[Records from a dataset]

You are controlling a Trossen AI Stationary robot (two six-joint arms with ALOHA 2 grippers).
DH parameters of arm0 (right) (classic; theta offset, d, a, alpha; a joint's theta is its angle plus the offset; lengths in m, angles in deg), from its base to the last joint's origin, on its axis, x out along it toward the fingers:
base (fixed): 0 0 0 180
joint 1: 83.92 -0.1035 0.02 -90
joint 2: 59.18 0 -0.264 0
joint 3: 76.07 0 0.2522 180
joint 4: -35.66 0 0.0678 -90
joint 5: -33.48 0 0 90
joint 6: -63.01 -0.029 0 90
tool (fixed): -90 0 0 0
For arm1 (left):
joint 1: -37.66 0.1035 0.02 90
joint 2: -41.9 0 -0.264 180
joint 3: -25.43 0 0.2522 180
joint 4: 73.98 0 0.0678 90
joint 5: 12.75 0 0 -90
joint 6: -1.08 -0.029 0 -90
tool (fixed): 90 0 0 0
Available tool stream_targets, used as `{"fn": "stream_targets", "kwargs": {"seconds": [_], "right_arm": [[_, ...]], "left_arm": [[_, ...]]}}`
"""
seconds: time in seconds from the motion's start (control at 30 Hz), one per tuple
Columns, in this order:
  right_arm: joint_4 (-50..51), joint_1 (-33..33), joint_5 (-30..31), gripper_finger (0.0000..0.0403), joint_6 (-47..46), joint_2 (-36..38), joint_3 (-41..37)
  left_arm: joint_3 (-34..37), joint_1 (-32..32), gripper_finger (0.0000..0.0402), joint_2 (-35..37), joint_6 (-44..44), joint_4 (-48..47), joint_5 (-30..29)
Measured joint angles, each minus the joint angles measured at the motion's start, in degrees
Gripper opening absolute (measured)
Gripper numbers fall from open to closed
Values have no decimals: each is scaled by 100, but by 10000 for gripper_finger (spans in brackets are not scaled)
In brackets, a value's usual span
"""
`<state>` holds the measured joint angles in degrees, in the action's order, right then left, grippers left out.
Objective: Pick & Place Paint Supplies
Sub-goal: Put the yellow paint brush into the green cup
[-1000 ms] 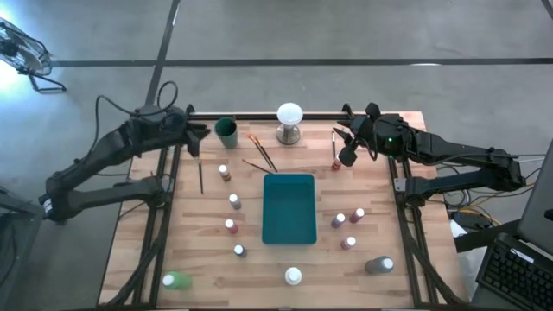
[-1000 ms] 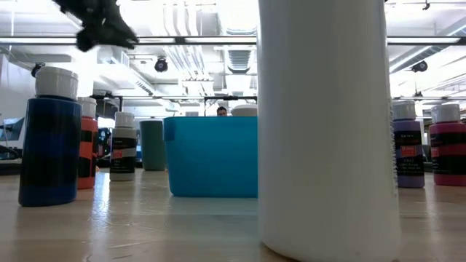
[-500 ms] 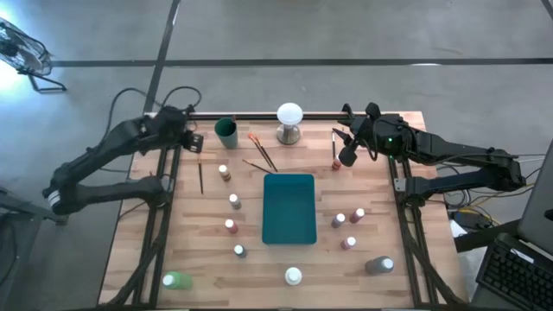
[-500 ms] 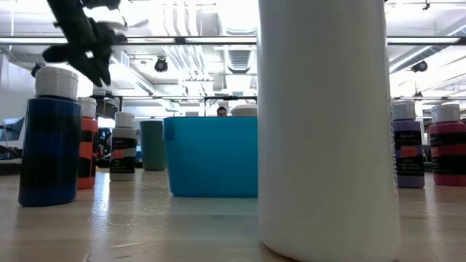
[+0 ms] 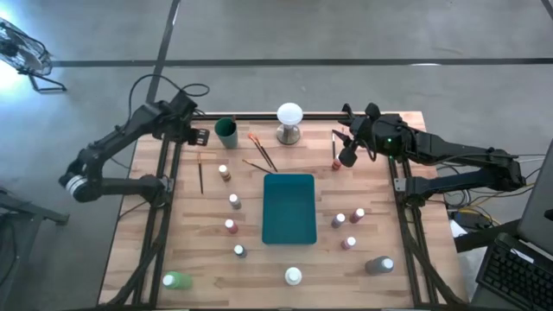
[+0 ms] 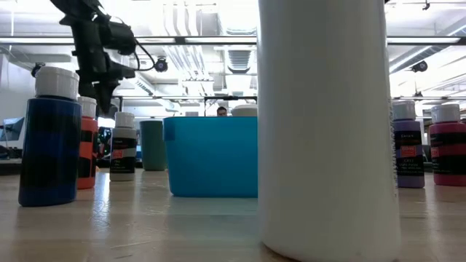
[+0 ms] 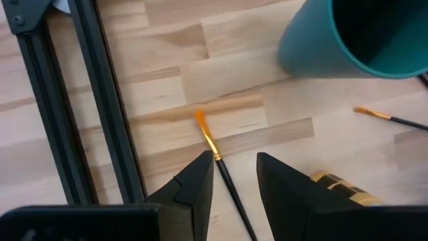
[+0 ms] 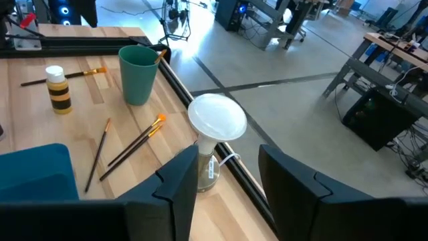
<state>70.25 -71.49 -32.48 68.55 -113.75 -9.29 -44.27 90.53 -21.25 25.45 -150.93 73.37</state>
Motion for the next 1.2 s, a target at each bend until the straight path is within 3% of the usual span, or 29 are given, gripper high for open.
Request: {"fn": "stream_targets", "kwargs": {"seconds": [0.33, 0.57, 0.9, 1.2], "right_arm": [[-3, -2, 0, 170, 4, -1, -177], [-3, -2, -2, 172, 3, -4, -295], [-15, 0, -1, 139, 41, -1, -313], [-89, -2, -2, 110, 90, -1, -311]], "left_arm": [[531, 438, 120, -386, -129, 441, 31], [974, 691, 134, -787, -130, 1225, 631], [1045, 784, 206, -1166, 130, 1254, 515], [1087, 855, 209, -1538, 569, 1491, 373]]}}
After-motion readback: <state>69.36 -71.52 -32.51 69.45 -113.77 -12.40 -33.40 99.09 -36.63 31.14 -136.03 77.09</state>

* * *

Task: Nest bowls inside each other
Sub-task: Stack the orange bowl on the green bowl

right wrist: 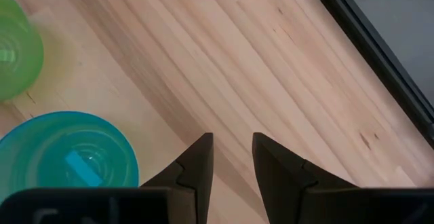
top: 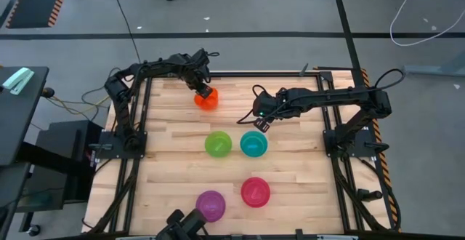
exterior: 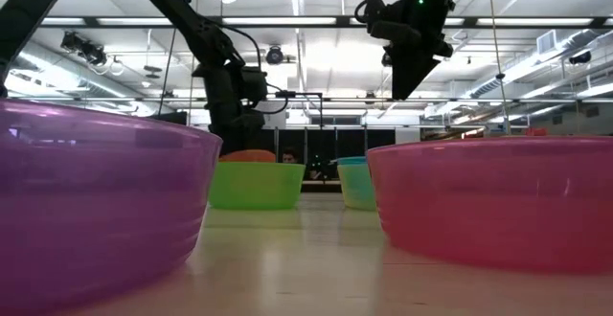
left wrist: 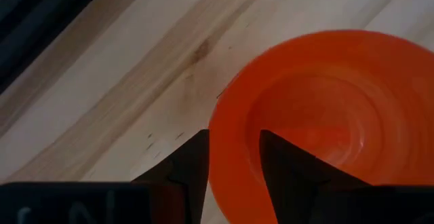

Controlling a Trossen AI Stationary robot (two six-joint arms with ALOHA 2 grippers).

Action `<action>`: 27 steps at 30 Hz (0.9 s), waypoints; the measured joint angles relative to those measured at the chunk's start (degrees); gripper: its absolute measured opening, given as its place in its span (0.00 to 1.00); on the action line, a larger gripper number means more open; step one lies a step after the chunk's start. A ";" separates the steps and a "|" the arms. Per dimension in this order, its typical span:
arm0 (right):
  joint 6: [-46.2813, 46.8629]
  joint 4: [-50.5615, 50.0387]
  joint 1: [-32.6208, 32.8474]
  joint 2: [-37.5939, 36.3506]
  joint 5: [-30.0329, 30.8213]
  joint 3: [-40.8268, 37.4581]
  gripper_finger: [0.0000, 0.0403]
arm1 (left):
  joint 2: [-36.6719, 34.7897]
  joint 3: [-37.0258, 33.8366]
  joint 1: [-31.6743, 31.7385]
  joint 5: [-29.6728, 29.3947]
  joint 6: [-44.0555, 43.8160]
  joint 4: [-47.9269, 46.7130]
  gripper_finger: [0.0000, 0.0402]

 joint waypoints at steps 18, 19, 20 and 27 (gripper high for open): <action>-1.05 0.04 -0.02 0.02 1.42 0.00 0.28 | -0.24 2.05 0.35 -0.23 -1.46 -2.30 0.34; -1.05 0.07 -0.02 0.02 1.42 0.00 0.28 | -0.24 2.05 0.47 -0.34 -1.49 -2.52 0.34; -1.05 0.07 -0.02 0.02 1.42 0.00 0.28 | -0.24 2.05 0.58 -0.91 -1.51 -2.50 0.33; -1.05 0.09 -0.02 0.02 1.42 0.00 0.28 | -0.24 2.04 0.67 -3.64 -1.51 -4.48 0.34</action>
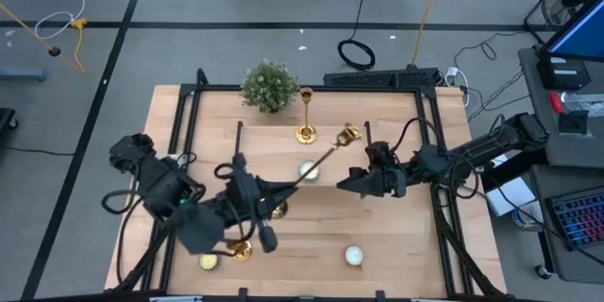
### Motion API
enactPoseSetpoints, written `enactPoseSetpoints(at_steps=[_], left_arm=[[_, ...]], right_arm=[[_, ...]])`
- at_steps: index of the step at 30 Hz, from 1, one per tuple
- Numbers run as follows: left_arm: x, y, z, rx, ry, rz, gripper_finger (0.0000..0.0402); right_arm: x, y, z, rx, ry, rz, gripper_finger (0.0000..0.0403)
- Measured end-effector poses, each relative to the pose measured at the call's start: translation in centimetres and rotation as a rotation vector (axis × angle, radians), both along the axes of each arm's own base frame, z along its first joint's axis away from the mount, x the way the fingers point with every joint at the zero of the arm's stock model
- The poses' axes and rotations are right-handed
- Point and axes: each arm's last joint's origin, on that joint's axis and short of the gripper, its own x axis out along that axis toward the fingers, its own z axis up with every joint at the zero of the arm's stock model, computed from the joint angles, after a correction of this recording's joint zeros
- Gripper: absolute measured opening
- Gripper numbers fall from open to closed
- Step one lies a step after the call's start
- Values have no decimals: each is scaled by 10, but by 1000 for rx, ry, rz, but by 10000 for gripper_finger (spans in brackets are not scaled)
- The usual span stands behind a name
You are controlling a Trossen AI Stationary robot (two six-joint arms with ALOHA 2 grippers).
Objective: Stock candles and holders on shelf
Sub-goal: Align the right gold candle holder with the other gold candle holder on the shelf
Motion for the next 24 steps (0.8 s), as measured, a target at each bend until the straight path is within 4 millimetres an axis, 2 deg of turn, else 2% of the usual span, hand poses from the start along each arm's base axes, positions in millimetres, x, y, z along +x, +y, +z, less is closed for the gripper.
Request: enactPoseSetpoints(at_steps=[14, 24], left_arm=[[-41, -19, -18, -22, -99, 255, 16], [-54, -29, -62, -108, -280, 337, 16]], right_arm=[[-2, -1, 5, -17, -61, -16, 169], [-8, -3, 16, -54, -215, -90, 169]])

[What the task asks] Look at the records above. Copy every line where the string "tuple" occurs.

[Task solution]
seconds: time in seconds from the motion's start (control at 30 Hz), one per tuple
- at_steps: index of the step at 30 Hz, from 1, one per tuple

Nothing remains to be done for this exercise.